Just this past week, Cha helped lead the first ever Athletes InterVarsity meeting in which she hosted a handful of ISU student-athletes.
“It’s been hard. It’s not me calling other people, it’s God. He works in mysterious ways and has allowed others to join and find Him. Last semester, it just so happened David Ndiaye and Justin McCloud came up to the InterVarsity table at Festival ISU. Courtnee Cossell came to a meeting one time and brought Rhianna Krutz. It hasn’t been my work, it’s His will.”
Amidst the grind and demands of being a Division I athlete, a handful of ISU student-athletes have been able to take a step back and gather as a community with a common purpose.
“It’s nice to find Athletes InterVarsity on our campus,” McCloud said. “Religion has always been a part of my life. I’m a believer and I try to carry that with me into every game. I’m allowed to be here and play basketball because of Him. I want to give Him praise in every way.”
“It’s great to know there are other athletes there who share that same interest in love. Hopefully, we can make this thing grow.”
Prayer and religion can be a tricky thing. It’s a tough problem when one feels disconnected from God or any higher being. Cha knows prayer doesn’t guarantee happiness, but instead paves the way for a deeper relationship with God and her faith.
From waking up at 5 a.m. every day to read her Bible, to numerous prayers and writing in her journal throughout the day despite a hectic gymnastics schedule, Cha always finds time to mature and grow spiritually. Her coach praises the attitude and mindset she’s brought to the team.
“Danci is such a joy,” Conkling said. “She’s so fun to watch on the floor being such a talented athlete. She’s always been firm in her beliefs outside gymnastics and that is something the entire team respects. I’m really pulling for her and she deserves to be successful her senior year.”
ISU gymnastics has been struggling this season and is currently in a funk, placing third in its last two meets. With plenty of room for improvement for all the gymnasts, Cha avoids letting her performance define her. Rather, gymnastics and spreading awareness among ISU athletes is a platform for her to share her faith.
“The biggest challenge is feeling a sense of dissonance. It’s hard being so different than everyone. I’m the first generation in my family going to college. This is something kind out of the ordinary. Feeling disconnected from my team, athletics in general and on this campus.”

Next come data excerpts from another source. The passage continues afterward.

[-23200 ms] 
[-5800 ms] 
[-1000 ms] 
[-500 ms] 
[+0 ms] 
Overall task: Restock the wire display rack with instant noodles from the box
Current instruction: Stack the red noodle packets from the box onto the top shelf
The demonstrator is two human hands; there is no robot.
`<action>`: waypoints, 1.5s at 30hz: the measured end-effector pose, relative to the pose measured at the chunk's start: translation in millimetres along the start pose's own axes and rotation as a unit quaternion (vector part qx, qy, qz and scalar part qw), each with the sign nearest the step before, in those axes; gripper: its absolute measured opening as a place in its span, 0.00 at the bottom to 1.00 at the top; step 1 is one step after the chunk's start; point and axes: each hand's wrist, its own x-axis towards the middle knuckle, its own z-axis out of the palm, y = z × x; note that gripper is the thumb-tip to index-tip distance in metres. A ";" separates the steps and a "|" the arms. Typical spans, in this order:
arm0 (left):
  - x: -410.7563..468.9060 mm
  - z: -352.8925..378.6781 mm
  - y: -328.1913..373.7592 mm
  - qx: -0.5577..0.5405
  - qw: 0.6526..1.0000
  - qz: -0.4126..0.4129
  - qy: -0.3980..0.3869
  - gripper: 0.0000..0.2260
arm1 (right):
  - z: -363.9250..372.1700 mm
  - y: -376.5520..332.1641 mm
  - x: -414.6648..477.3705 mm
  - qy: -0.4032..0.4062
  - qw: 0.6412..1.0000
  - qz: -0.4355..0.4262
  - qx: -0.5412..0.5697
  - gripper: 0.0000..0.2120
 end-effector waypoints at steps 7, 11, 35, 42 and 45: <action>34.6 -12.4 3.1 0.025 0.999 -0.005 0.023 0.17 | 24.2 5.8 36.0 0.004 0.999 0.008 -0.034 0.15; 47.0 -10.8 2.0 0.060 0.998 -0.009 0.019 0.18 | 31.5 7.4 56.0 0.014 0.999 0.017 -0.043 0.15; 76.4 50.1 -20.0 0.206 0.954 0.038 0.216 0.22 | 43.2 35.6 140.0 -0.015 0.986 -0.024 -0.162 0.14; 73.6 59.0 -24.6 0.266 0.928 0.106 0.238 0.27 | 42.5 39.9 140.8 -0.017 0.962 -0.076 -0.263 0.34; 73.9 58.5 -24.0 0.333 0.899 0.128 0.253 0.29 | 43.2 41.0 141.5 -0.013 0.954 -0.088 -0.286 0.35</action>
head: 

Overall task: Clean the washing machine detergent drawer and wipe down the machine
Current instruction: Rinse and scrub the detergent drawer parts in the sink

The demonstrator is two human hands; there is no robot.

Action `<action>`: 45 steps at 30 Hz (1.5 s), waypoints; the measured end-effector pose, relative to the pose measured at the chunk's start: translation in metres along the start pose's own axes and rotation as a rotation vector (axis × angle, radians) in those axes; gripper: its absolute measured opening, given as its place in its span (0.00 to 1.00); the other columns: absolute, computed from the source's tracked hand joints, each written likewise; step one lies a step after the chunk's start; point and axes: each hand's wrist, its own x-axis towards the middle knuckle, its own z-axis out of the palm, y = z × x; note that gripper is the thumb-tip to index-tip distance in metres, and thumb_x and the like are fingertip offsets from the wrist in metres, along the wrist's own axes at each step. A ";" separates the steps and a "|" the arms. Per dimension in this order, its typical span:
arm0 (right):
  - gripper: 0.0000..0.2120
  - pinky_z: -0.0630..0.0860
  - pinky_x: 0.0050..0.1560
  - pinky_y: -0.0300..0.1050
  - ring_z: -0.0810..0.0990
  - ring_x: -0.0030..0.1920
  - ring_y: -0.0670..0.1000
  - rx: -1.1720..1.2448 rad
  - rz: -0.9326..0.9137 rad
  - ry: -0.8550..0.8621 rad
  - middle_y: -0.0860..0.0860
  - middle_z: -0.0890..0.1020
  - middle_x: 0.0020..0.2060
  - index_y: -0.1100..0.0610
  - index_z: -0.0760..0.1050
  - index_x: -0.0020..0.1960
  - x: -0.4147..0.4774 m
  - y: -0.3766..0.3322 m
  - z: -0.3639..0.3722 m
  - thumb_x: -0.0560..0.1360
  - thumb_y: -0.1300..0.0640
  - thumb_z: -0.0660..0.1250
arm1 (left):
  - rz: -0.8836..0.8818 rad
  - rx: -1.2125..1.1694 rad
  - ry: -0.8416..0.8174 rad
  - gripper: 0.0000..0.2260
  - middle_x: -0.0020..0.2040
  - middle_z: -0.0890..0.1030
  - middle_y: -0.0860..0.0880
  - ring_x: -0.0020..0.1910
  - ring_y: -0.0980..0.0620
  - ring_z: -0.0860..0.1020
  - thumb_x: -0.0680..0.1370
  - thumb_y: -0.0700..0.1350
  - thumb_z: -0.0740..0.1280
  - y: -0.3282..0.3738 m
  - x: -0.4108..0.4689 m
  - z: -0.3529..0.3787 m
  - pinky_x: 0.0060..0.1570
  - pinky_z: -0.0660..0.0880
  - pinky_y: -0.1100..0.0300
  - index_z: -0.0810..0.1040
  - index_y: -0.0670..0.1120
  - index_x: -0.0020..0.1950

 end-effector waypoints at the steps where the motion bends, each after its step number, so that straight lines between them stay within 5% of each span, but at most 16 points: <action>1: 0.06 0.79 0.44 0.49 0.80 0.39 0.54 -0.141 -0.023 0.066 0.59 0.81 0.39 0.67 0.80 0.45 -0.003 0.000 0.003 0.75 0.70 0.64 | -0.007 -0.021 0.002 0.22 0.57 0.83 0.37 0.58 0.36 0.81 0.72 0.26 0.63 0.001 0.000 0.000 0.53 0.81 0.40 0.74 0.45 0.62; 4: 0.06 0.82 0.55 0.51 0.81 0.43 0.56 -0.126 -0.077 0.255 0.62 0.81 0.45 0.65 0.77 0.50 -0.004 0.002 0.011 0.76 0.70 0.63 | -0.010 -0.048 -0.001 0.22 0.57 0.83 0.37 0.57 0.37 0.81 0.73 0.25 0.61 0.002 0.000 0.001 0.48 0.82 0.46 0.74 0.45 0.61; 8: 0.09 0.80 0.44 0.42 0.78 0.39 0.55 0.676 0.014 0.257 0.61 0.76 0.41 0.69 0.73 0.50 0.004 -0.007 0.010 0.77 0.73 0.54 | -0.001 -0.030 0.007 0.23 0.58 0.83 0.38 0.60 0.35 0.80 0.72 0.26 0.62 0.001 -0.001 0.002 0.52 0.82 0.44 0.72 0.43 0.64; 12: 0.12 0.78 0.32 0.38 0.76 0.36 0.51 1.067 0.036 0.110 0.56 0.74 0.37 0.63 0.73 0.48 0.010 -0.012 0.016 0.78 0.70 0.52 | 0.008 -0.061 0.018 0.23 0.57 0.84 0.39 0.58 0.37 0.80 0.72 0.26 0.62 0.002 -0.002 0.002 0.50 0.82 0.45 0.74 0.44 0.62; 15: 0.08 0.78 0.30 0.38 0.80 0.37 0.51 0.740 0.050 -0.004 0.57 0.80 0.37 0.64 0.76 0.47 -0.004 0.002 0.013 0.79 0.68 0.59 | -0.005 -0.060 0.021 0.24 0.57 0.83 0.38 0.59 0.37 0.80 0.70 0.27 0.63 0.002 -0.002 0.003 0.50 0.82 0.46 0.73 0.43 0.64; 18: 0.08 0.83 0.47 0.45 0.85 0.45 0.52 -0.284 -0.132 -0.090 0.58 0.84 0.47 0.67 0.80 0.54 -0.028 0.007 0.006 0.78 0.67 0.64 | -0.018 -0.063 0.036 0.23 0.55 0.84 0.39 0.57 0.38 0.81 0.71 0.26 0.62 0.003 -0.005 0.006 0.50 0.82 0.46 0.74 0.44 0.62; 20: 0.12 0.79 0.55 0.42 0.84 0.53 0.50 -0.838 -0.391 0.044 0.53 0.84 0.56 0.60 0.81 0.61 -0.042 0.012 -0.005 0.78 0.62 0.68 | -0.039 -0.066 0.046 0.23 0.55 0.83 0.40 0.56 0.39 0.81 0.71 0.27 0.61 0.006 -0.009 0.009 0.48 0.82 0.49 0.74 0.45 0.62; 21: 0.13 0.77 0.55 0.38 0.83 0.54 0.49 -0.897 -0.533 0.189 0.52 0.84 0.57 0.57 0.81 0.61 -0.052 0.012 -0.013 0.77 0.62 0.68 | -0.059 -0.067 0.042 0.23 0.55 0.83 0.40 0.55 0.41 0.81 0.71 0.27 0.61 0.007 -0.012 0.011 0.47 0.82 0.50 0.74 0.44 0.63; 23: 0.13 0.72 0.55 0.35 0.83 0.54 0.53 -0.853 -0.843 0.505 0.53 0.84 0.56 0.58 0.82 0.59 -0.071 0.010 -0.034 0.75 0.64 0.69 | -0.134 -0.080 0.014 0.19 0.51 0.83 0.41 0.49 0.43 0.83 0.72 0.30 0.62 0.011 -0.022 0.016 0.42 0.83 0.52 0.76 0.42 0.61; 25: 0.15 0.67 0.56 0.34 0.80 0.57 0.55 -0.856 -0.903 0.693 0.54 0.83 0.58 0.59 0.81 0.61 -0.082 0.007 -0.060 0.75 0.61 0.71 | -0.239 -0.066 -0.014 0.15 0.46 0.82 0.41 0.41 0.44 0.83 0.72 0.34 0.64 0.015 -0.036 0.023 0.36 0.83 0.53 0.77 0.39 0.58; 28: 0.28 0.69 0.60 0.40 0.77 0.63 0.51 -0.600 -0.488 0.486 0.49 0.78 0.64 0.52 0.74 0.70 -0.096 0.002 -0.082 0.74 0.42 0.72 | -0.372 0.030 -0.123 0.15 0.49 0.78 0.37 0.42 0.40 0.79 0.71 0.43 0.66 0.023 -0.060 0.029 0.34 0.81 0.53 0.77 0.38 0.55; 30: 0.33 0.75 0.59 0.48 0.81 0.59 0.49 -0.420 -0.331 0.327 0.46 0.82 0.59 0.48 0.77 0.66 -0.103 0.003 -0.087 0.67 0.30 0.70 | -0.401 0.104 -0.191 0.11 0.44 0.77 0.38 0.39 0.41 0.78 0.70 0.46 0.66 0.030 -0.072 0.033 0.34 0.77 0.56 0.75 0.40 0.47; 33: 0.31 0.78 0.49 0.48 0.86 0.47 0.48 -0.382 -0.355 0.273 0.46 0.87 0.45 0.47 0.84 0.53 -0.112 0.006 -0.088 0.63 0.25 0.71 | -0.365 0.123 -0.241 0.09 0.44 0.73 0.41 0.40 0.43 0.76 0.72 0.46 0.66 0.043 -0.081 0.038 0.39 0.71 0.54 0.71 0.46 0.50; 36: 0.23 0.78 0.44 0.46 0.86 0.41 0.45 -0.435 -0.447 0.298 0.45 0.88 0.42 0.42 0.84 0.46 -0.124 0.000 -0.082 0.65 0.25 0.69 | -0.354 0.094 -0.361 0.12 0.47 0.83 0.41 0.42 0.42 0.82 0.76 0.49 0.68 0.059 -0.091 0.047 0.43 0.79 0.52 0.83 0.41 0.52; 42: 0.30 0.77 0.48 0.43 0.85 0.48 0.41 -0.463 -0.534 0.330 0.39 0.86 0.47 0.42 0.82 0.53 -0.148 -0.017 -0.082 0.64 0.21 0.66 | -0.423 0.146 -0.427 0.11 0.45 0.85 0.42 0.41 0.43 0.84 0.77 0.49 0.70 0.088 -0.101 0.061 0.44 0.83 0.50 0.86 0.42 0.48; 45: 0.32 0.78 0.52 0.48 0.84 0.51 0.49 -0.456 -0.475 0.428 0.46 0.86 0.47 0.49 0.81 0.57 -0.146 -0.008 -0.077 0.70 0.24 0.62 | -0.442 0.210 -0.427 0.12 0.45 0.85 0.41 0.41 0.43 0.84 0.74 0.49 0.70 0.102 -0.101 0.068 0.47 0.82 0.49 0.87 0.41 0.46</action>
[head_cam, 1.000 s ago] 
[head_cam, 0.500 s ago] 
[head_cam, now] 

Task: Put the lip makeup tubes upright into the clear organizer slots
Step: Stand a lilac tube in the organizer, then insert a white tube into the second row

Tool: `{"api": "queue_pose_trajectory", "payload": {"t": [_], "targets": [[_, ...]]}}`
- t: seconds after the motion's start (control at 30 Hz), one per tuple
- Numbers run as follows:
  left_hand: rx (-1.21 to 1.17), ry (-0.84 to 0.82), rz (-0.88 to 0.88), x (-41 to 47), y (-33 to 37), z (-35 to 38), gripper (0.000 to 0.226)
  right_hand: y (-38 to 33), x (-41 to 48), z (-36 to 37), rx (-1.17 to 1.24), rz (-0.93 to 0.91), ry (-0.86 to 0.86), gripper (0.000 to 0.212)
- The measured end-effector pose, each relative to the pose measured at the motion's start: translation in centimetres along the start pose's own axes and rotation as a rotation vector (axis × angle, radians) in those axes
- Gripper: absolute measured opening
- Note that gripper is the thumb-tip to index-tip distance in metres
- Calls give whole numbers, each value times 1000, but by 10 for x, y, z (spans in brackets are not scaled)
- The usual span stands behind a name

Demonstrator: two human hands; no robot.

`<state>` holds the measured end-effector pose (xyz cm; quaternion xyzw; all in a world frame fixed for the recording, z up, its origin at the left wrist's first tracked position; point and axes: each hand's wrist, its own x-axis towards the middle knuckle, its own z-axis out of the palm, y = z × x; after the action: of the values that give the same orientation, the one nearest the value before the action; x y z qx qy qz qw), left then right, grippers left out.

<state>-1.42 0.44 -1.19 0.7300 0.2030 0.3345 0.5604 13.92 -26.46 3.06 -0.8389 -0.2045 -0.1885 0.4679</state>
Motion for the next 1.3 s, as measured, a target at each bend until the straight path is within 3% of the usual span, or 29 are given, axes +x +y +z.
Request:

“Religion might not be seen as important as it used to be, but being part of this new community I know there’s a bigger purpose for me being here. I’m doing the best I can to take full advantage of my opportunity and the rest of my time here.”
With Cha’s expected graduation this upcoming May, the future of Athletes InterVarsity and its presence on campus appears foggy at first glance. McCloud described Cha as the “most positive and happiest person” he has ever met. Cha’s personality, obedience to her faith and care for her fellow peers shows the influence she wants to leave behind.
“My biggest goal for Athletes InterVarsity is to create an environment and an atmosphere for other athletes, no matter what teams they come from,” Cha said. “Being able to support each other and not feel completely isolated.”
Whether one is religious to any extent or not involved with religion at all, Cha’s mindset will bring a smile to any face.
Athletes express their faith on the field or in the gym in a variety of ways. Whether it be pointing to the sky after a made basket, a silent prayer after celebrating a touchdown or locker room meditation, athletes all over the world show praise in many different ways.
Although a handful of ISU student athletes are treading in unfamiliar ground in starting up Athletes InterVaristy, they maintain a positive outlook.
Treat others how you want to be treated. For Danci Cha, it’s simple. It comes down to influencing others more than they have influenced her.
Past attendees and current members of Athletes InterVarsity include student-athletes: David Ndiaye, Justin McCloud, Nick Banyard (men’s basketball), Adam Conley, Trevor Rea (football), Courtnee Cossell (women’s golf), Jessie Bejna, Rhianna Krutz (soccer) and Sarah Fisher (gymnastics).